4 more clearly illustrates the configurations of the rectangular U-shaped 
dowel pins 24 and 26 and the hollow tension rod 25 including passages 700 
and 900. The eight conductor elements 600 are spaced around where the 
dowel pins 24 and 26 fit through the hollow tension rod 25. The 
configuration of the passages 700 for conductor elements 600 is more 
clearly illustrated by referring to the end view in FIG. 5 along line 5 of 
FIG. 3. FIG. 5 illustrates the configuration of the rectangular U-shaped 
dowel pins 24 and 26 through the hollow tension rod 25 containing passages 
700 and 900 through which the conductor elements and the optical fibers 
600 and 800, pass respectively. The central hollow passage through hollow 
tension rod 25 permits the optical fibers 800 to pass therethrough without 
bending or kinking around the breakable link assembly of elements 24, 25 
and 26. The U-shape of the dowel pins 24 and 26 surround the optical 
fiber. 
Returning to FIG. 1, the armoring of the cable is terminated in a standard 
armor cable termination assembly 20 such as one manufactured by Preform 
Line Products. The armor termination assembly 20 includes the armor 
termination adaptor 19 for mating the armor termination assembly 20 to the 
connector 100 at the engaging nut 18. When the armor termination assembly 
is fitted to the armor termination adaptor, a means is provided for 
preventing the armor termination assembly 20 from rotating and disengaging 
from the armor termination adaptor 19. A suitable means is a dowel pin 27 
which is inserted through a passageway provided in the engaging threads of 
the armor termination assembly 20 and the armor termination adaptor 19. 

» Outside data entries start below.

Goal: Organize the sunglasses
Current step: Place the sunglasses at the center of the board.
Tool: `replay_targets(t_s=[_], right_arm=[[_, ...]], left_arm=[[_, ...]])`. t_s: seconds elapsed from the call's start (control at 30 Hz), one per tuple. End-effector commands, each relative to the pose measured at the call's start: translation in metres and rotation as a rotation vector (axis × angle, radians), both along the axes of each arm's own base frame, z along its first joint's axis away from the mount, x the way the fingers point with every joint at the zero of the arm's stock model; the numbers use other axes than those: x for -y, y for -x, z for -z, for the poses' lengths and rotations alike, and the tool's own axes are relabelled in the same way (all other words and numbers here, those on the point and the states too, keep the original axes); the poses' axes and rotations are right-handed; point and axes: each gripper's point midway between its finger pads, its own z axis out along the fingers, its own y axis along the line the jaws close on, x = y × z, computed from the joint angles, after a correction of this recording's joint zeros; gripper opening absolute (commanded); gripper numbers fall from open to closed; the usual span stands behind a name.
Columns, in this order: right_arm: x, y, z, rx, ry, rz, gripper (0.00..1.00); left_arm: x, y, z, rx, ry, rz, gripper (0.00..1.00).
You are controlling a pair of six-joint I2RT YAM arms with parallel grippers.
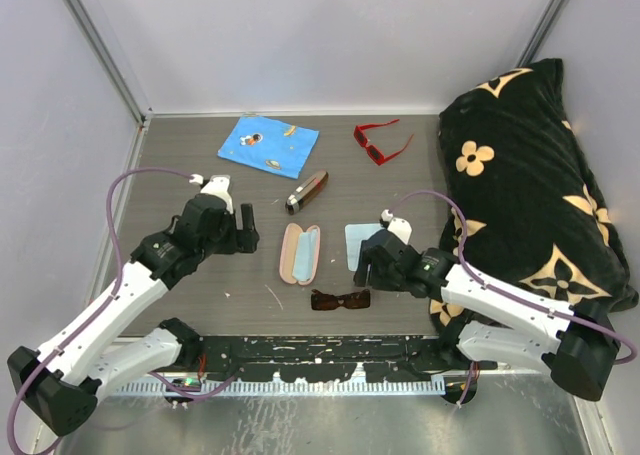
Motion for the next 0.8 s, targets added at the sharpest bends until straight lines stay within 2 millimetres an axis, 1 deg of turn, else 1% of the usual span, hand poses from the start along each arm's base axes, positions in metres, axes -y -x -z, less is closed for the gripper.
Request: replay_targets(t_s=[0.0, 0.13, 0.2, 0.27, 0.4, 0.47, 0.57, 0.67, 0.77], right_arm=[[-0.006, 0.000, -0.005, -0.016, -0.085, 0.020, 0.68], [-0.002, -0.002, -0.006, -0.027, -0.117, 0.038, 0.71], [-0.004, 0.000, -0.005, -0.048, -0.171, 0.038, 0.73], [-0.011, 0.007, -0.004, -0.087, -0.255, 0.042, 0.76], [-0.023, 0.022, -0.003, -0.118, -0.376, 0.003, 0.87], [-0.022, 0.024, -0.001, -0.108, -0.382, -0.004, 0.93], [-0.022, 0.031, 0.000, -0.100, -0.352, -0.022, 0.97], [-0.034, 0.040, 0.000, -0.095, -0.354, -0.077, 1.00], [-0.051, 0.047, 0.003, -0.095, -0.371, -0.134, 1.00]], left_arm=[[0.019, -0.005, -0.008, 0.030, 0.035, 0.107, 0.82], [0.036, 0.000, -0.005, -0.003, 0.056, 0.213, 0.80], [0.043, 0.002, -0.003, -0.014, 0.057, 0.250, 0.79], [0.048, 0.002, -0.003, -0.015, 0.051, 0.271, 0.78], [0.052, 0.002, -0.002, -0.013, 0.050, 0.281, 0.78], [0.052, 0.002, -0.001, -0.018, 0.050, 0.280, 0.78], [0.053, 0.003, -0.001, -0.020, 0.051, 0.280, 0.78], [0.054, 0.001, -0.001, -0.023, 0.050, 0.276, 0.78], [0.055, -0.002, 0.000, -0.028, 0.048, 0.265, 0.78]])
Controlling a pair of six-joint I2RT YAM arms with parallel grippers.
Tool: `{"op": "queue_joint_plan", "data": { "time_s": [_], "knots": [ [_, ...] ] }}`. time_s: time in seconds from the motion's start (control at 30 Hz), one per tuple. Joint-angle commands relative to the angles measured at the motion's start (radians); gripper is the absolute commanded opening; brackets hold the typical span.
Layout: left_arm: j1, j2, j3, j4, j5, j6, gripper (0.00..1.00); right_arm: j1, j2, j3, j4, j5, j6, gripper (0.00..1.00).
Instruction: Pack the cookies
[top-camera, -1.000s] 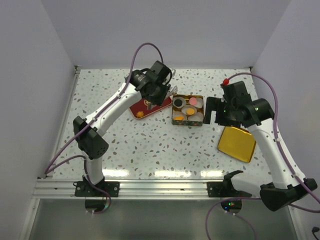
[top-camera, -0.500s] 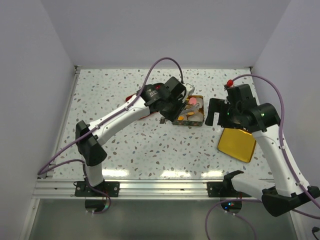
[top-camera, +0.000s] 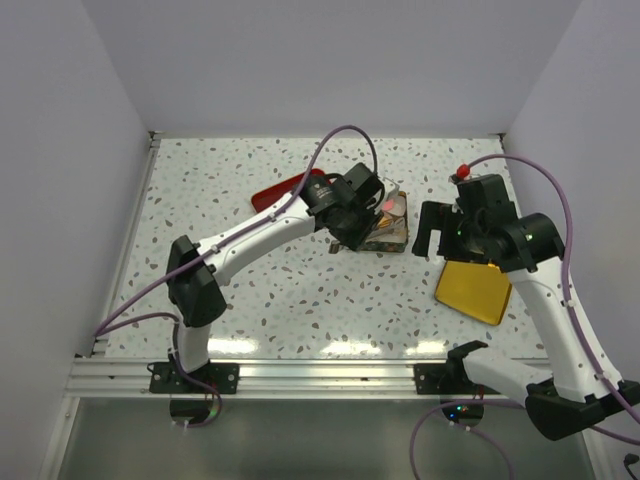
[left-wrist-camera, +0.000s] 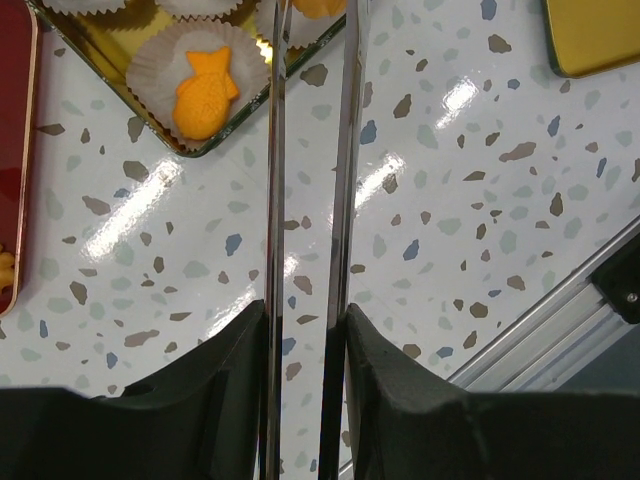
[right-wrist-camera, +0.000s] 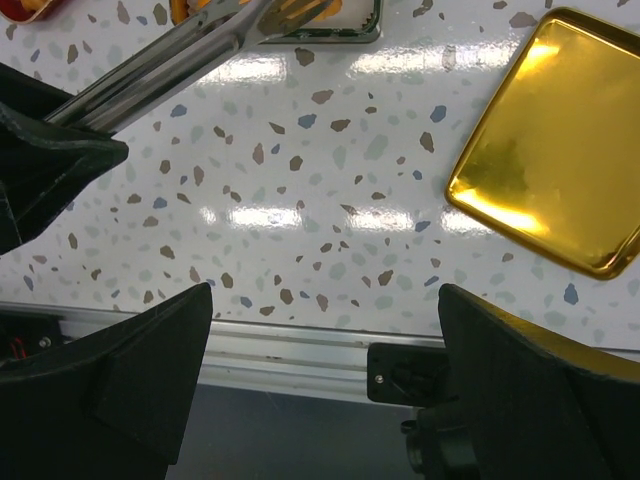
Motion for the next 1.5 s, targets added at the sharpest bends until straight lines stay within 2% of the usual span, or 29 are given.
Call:
{"op": "queue_joint_plan", "data": {
  "time_s": [0.0,0.6,0.87,1.07,1.23,1.37,1.47],
  "knots": [
    [-0.004,0.017,0.019,0.047,0.012,-0.013,0.35,-0.006,-0.022,-0.014,-0.011,0.024,0.012,0.99],
    [-0.004,0.049,0.036,0.057,0.020,-0.022,0.47,-0.006,-0.030,-0.037,0.000,0.019,0.024,0.99],
    [-0.001,0.084,0.107,0.023,-0.021,-0.030,0.50,-0.004,-0.031,-0.040,0.000,0.016,0.029,0.99],
    [0.074,0.029,0.151,-0.009,-0.070,-0.051,0.50,-0.006,-0.034,-0.039,-0.005,0.017,0.031,0.99],
    [0.219,-0.121,-0.009,0.050,-0.083,-0.066,0.49,-0.006,-0.033,-0.039,-0.006,0.014,0.031,0.99],
    [0.369,-0.291,-0.219,0.098,-0.150,-0.072,0.49,-0.004,-0.025,-0.039,0.000,-0.001,0.029,0.99],
    [0.488,-0.400,-0.379,0.153,-0.143,-0.076,0.51,-0.006,-0.014,-0.034,0.005,-0.010,0.026,0.99]
  ]
}}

During the assembly of the connector 100, the dowel pin 27 is inserted 
between the armor termination adaptor 19 and the armor termination 
assembly 20 prior to the insertion of the rectangular U-shaped dowel pins 
24 and 26 through the retaining collar 17 and the armor termination 
adaptor 20, respectively. Thereafter, the engaging nut 18 tightens the 
whole assembly. A unique feature of this arrangement is the complete 
connection of the armored optical cable 200 to the connector assembly 100 
is through the hollow tension rod 25 affixed only therebetween at the 
retaining collar 17 with dowel pin 24 and at the armor termination 
adaptor/assembly 19/20 with dowel pin 26. This permits a clean break 
between the connector assembly 100 and the armored optical cable 200 at 
the hollow tension rod 25 if the force on the cable-connector interface 
exceeds the breaking strength of the hollow tension rod 25. Another unique 
feature is the sealing means 2, 5, 10, 16, 22, 22a, 23, 23a, 23b and 23c 
enhance the likelihood that neither the sond nor the electronics cavity 
will be damaged if the cable and connector separate. 
Having described the invention with reference to a particularly preferred 
embodiment, it should be understood that modifications which would be 
obvious to the ordinary skilled artisan are intended to be within the 
scope of the invention. For example, the threaded engaging means can be 
effected with gluing or welding if disassembly is not needed. In addition, 
the size of the cable connector and its configuration can be varied to 
suit the desired sond connected thereto. Furthermore, the cable connector 
assembly is not limited to oil well logging operations but can be used in 
any environment wherein high pressures are encountered and optionally high 
temperatures, such as oceanographic uses and/or geothermal operations.